Last week, radio shock jocks Opie & Anthony were 'suspended' for 30 days (and according to some rumors, possibly even fired) after a guest on their show made what XM deemed 'inappropriate' comments on the satellite radio channel that has until now prided itself on its lack of censorship. While it is possible that this was just a reaction to the recent uproar and eventual firing of Don Imus due to inappropriate over-the-air radio comments, speculation is abound that it was in fact due to the possible impending merger between satellite radio companies XM and Sirius which would need approval from government regulators who might not take kindly to the obscene comments made that detailed fantasies of sexual violence towards government officials.
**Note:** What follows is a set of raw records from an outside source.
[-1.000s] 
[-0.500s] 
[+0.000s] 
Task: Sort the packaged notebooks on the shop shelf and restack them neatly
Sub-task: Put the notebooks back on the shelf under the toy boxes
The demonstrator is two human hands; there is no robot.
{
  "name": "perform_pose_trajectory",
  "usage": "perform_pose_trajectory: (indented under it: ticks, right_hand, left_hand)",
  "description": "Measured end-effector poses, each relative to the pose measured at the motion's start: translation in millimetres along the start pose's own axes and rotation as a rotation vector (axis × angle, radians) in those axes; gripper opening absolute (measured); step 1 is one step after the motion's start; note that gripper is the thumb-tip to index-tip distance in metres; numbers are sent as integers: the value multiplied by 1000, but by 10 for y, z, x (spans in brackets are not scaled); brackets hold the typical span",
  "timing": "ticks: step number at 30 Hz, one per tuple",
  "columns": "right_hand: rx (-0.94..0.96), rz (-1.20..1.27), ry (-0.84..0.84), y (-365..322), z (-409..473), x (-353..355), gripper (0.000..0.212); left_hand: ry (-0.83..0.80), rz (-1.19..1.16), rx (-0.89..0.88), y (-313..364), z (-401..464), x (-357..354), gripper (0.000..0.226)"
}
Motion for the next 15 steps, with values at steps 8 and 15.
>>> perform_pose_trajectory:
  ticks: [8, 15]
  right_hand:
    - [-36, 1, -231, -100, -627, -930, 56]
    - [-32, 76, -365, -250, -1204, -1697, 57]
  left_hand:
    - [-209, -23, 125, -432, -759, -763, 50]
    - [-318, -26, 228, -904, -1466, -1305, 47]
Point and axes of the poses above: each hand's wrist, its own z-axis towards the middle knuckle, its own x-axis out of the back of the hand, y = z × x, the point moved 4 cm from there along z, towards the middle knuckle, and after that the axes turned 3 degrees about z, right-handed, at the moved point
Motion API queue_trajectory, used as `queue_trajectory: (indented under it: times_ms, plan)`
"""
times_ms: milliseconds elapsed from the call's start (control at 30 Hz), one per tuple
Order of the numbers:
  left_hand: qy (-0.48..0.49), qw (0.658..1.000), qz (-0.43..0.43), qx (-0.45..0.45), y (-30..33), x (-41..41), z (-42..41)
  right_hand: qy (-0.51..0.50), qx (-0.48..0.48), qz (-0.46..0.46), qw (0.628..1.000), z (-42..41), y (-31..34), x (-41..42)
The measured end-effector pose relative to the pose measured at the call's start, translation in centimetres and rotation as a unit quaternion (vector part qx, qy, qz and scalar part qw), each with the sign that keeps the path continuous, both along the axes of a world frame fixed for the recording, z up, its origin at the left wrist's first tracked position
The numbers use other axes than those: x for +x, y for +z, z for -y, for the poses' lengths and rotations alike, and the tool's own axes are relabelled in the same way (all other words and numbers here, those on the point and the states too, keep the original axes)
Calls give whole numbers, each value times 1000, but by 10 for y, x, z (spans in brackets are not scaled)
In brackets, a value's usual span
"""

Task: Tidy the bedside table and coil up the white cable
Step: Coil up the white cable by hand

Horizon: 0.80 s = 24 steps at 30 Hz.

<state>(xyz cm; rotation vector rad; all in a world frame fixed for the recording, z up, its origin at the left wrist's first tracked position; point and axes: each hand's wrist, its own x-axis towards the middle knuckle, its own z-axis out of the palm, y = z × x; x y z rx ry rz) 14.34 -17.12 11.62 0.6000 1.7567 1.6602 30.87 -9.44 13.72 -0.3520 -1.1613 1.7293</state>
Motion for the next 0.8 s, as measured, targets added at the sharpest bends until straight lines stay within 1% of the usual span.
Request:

While recently sponsors withdrew following the comments of a shock jock (Imus), in an ironic twist now sponsors and consumers alike are withdrawing following a parent company’s disciplinary response to a shock jock's comments. It is impossible to be completely sure of what caused this situation to be reacted to in a completely opposite manner than the Imus situation. Perhaps it was Imus' declining popularity, a different attitude of his audience, or even the specific subject of his comments (does our society have a higher tolerance for misogyny and violence than racism?). However the consensus seems to be that Sirius and XM's appeal has not just been its lack of commercial breaks or original programming that it also has proudly advertised, but perhaps most of all, its role of serving as a safe haven from the ever-reaching arm of censors.

Saturday, May 05, 2007

According to recent data, sales of the Hummer H2 fell 27% last year which was preceded by a 22% drop the previous year. Is this it? Are consumers finally turning green? After its original monstrosity, Hummer came out with a reduced-sized model, AKA the H2. That still wasn’t enough and more recently there has even been the yet smaller H3. Is the impending discontinuation of these models a sign that consumers are beginning to be environmentally conscious? Honestly, I extremely doubt it. Just like recent radio actions, the only motivation that consistently moves people is money. I complain about $50 fillups at the pump, but that’s is a bargain compared to what these guys are paying each week.

So why am I so skeptical about people’s motivation? For the same reason Fox News is so popular or why some watch the Daily Show every night but no other news program or paper, or why the people in my office who watched An Inconvenient Truth in the break room during the lunch hour were people who already whole-heartedly accepted the theory of Climate Change while one of my co-workers, who was immediately disdainful of the movie because of it being with that “Gore” guy and believed Climate Change was really ‘more of a religious question’ sat at her desk.

My point is, people in this day and age only expose themselves to a specific segment of media with a truncated range of ideas. As such, only in extreme cases do people have a large shift in their beliefs and priorities. The people buying hybrids are coming from Civics, not Hummers. The people coming from Hummers are probably limiting themselves to bastions of efficiency like the Navigator or Explorer. Environmentalism (with the exception of protectionism) only really began in the last 30-40 years. Its going to take much longer than that before a real paradigm shift occurs.